→ **WHAT YOU NEED TO DO**:
Transcribe the material verbatim, starting at its first line and stopping once the line containing "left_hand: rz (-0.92" has been given; no picture should appear.
===============
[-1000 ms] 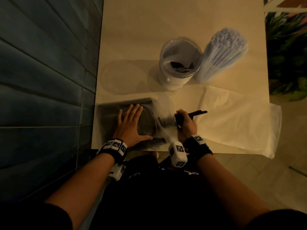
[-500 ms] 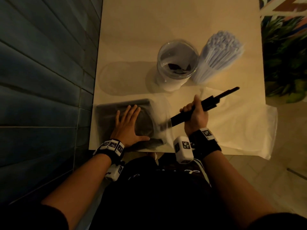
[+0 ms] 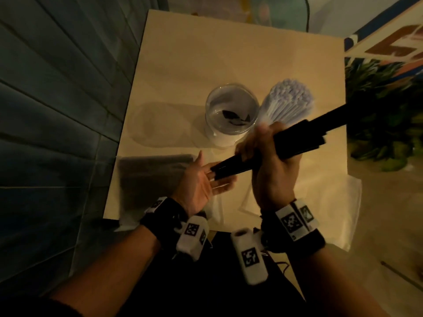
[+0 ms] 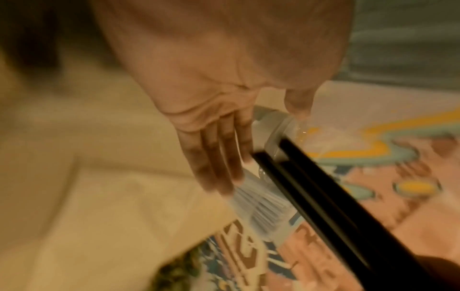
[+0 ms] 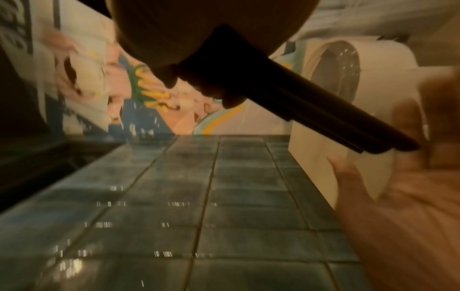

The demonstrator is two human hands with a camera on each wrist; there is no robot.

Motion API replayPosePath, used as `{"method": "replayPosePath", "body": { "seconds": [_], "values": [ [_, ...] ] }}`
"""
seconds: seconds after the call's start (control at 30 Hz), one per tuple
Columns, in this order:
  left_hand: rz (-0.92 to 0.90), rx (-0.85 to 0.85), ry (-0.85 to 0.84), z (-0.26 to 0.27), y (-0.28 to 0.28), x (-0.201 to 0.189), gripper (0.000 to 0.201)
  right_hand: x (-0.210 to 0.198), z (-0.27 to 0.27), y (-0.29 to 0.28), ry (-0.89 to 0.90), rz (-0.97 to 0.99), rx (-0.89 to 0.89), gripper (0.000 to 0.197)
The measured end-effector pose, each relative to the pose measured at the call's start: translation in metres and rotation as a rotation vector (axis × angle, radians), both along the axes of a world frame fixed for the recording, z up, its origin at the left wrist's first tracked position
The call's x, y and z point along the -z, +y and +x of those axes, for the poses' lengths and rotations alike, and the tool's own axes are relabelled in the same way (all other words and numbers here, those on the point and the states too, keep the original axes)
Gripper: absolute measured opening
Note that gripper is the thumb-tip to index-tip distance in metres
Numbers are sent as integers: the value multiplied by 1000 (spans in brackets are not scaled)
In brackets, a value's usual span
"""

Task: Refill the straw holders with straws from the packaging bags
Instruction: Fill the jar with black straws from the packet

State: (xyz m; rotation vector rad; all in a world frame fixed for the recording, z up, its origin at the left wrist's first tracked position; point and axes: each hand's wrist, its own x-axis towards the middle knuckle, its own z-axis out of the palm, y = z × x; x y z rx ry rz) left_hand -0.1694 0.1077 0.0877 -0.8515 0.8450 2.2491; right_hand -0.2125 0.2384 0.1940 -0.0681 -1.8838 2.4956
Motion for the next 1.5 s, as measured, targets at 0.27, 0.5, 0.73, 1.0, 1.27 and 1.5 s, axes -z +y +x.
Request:
{"method": "replayPosePath", "body": {
  "seconds": [0.27, 0.5, 0.73, 1.0, 1.27, 1.5],
  "values": [
    [-66, -85, -27, -12, 20, -9, 32, 10, 0, 2, -30, 195, -232, 18],
    [-546, -70, 131, -42, 7, -10, 28, -18, -51, 10, 177, 84, -136, 26],
    [-1494, 212, 941, -88, -14, 10, 18, 13, -131, 4, 153, 314, 36, 24],
    [-1398, 283, 897, -101, -10, 29, 24, 86, -151, -14, -51, 572, -138, 21],
    [-1318, 301, 827, -103, -9, 21, 17, 44, -123, 20, 249, 747, 59, 28],
    [-1380, 293, 879, -95, -25, 10, 39, 72, -35, 53, 101, 751, -263, 9]
  ]
}}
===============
→ **EXPECTED OUTPUT**:
[-1000 ms] 
[-500 ms] 
[+0 ms] 
[+0 ms] 
[+0 ms] 

The demonstrator is two human hands with a camera on each wrist; there is no robot.

Motion API replayPosePath, used as `{"method": "replayPosePath", "body": { "seconds": [_], "values": [ [_, ...] ] }}`
"""
seconds: seconds after the call's start (control at 30 Hz), one per tuple
Columns, in this order:
  left_hand: rz (-0.92 to 0.90), rx (-0.85 to 0.85), ry (-0.85 to 0.84), z (-0.26 to 0.27), y (-0.28 to 0.28), x (-0.201 to 0.189), gripper (0.000 to 0.201)

This answer is now finished.